Non-Cancellable Purchase Commitments
As of December 31, 2014 the Company had approximately $20.1 million in purchase commitments primarily with several of its inventory suppliers as well as other operating commitments. Certain of our supply agreements require purchase and delivery of minimum amounts of components through 2018, and purchases under these arrangements were $2.4 million, $1.8 million and $2.1 million for the years ended December 31, 2014, 2013 and 2012, respectively.
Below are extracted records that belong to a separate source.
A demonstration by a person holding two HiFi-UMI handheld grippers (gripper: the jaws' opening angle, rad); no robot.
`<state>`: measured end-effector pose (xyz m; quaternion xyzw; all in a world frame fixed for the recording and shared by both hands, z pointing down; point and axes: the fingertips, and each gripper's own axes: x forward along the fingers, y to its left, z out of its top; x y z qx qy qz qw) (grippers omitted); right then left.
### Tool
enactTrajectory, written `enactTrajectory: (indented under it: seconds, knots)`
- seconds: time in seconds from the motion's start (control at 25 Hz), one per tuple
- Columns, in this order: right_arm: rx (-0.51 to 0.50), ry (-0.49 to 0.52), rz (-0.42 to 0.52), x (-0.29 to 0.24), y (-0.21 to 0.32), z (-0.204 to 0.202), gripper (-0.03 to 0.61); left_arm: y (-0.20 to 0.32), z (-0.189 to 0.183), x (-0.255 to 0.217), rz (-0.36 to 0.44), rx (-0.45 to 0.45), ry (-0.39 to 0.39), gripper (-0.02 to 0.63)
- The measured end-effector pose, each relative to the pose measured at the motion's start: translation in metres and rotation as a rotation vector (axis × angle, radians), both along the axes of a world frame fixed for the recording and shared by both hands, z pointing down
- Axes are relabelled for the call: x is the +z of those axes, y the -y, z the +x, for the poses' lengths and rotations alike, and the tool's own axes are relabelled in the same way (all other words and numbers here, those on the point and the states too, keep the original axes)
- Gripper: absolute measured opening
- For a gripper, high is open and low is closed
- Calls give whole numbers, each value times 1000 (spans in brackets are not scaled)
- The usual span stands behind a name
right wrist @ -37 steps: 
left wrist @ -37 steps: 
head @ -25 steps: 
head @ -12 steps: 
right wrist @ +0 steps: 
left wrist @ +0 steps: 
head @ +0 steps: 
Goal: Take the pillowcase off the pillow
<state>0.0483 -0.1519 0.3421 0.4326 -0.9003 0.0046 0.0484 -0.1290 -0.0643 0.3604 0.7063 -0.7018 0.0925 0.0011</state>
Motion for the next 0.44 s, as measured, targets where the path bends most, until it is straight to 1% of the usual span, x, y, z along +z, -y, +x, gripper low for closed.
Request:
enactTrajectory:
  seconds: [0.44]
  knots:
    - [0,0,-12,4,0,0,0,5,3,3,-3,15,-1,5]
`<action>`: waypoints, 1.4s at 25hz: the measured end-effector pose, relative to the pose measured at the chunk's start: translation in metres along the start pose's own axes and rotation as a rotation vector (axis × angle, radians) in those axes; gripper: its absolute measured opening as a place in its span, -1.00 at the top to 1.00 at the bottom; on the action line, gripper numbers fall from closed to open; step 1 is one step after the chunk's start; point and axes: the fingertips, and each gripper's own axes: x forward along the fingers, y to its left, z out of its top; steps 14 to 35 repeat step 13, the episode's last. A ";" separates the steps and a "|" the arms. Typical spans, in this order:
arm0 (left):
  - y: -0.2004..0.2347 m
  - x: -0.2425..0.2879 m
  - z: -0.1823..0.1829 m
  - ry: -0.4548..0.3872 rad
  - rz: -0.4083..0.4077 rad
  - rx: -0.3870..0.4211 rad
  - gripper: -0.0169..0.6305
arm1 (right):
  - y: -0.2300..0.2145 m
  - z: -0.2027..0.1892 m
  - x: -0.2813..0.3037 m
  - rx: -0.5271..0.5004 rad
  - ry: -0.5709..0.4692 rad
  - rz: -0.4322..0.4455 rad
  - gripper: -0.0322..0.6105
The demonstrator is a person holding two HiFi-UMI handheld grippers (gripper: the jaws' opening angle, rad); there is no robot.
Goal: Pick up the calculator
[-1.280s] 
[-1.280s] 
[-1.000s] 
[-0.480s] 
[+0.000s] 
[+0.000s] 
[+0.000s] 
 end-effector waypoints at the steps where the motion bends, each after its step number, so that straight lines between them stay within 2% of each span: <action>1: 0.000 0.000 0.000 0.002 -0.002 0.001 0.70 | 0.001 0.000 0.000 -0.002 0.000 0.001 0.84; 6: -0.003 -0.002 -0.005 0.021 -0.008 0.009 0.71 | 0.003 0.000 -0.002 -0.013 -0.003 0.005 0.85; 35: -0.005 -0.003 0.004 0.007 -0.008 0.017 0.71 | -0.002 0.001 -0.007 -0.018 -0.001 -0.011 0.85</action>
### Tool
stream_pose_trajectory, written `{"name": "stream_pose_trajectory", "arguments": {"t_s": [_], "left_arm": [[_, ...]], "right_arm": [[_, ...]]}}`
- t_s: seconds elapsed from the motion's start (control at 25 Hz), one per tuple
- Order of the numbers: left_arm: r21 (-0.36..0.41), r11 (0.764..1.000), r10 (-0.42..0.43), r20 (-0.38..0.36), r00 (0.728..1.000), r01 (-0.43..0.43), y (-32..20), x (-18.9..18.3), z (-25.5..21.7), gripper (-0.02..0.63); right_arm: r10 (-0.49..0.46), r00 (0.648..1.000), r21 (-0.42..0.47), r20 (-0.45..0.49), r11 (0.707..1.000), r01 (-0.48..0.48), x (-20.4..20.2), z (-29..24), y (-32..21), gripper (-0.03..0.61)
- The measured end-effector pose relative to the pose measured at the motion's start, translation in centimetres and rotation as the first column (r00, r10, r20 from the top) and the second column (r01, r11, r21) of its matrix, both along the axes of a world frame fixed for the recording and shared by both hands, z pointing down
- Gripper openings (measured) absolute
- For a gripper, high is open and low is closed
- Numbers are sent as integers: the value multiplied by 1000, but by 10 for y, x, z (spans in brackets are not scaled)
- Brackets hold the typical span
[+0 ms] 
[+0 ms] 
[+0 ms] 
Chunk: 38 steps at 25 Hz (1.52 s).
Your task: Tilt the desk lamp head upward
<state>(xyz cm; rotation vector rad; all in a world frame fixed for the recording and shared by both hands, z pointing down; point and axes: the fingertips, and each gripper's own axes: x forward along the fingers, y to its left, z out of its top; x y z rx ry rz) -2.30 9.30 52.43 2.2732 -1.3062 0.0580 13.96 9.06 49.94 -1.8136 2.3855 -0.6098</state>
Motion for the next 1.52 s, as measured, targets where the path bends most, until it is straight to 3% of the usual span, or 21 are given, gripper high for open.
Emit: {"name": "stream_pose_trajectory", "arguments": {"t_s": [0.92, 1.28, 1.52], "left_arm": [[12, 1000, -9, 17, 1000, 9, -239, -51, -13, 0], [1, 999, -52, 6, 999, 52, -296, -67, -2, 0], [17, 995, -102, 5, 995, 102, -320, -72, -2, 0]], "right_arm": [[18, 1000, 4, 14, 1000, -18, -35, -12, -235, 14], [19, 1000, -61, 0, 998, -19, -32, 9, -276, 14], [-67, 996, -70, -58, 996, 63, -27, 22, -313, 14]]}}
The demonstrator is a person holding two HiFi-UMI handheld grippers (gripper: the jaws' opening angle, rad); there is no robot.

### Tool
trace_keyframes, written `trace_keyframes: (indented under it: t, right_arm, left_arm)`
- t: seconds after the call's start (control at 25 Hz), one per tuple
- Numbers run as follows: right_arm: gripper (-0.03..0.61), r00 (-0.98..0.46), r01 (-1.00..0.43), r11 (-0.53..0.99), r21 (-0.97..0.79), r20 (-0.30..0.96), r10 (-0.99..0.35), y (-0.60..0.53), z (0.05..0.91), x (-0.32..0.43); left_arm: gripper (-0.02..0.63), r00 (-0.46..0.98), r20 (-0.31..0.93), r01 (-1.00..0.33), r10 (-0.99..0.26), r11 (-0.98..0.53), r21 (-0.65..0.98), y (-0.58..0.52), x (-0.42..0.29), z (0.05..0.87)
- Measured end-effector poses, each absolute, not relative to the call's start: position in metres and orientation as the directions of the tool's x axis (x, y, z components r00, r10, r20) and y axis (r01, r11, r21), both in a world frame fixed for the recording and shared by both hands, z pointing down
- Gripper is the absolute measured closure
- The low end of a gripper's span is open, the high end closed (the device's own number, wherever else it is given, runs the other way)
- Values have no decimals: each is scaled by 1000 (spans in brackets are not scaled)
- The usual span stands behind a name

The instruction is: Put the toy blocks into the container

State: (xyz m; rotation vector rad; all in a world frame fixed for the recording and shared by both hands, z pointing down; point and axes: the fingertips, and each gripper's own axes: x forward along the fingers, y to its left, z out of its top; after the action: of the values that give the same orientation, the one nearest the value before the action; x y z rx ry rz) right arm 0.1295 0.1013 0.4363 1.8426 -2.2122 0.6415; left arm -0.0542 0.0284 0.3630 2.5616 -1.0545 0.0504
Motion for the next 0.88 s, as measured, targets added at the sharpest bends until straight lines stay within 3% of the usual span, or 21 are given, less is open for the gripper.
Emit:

The Company has entered into employment contracts with certain of its key executives. Generally, certain amounts may become payable in the event the Company terminates the executives’ employment without cause or the executive resigns for good reason.
Legal Proceedings
On August 30, 2012 Abbott Laboratories (Abbott) was named as a defendant in the complaint filed by ENZO Life Sciences, Inc. (ENZO) in U.S. District Court in Delaware for alleged infringement of its US Patent 7,064,197 as a result of Abbott's distribution of the Company's xTAG Respiratory Viral Panel. The Company and Abbott have entered into an agreement requiring Luminex to defend and indemnify Abbott for any alleged infringement resulting from its distribution of the Respiratory Viral Panel. The complaint seeks unspecified monetary damages and injunctive relief. Abbott filed an answer to the complaint on October 15, 2012. On November 30, 2012, the Company intervened in the lawsuit. On January 2, 2013 ENZO filed additional claims against the Company, alleging infringement of US Patent 7,064,197 resulting from the Company's sale of its xTAG, FlexScript LDA, SelecTAG, and xMAP Salmonella Serotyping Assay products and alleging infringement of US Patent 8,097,405 resulting from the Company's sale of Multicode products. The Company filed an answer to ENZO's additional claims on January 28, 2013. On October 2, 2013 ENZO filed additional claims against the Company, alleging infringement of U.S. Patent 6,992,180 resulting from the Company’s sale of Multicode products. The Company filed an answer to ENZO’s additional claims on October 21, 2013. A trial date has not been set. The parties to the lawsuit have engaged in the discovery process.
On November 1, 2013 Irori Technologies, Inc. filed a complaint against the Company in U.S. District Court in the Southern District of California, alleging infringement of its U.S. Patent numbers 6,372,428, 6,416,714, and 6,352,854 resulting from the Company’s sale of its xMAP and xTAG based products. The complaint seeks unspecified monetary damages and injunctive relief. The Company filed a motion to dismiss on January 9, 2014. Irori filed its response to our motion to dismiss on February 7, 2014. The matter is currently before the court. On December 11, 2014, the USPTO's Patent Trial and Appeal Board instituted review on all five inter partes review petitions that Luminex filed. Irori’s responses to the petitions are due February 26, 2015, and oral argument (if requested by either party) is scheduled for August 5, 2015.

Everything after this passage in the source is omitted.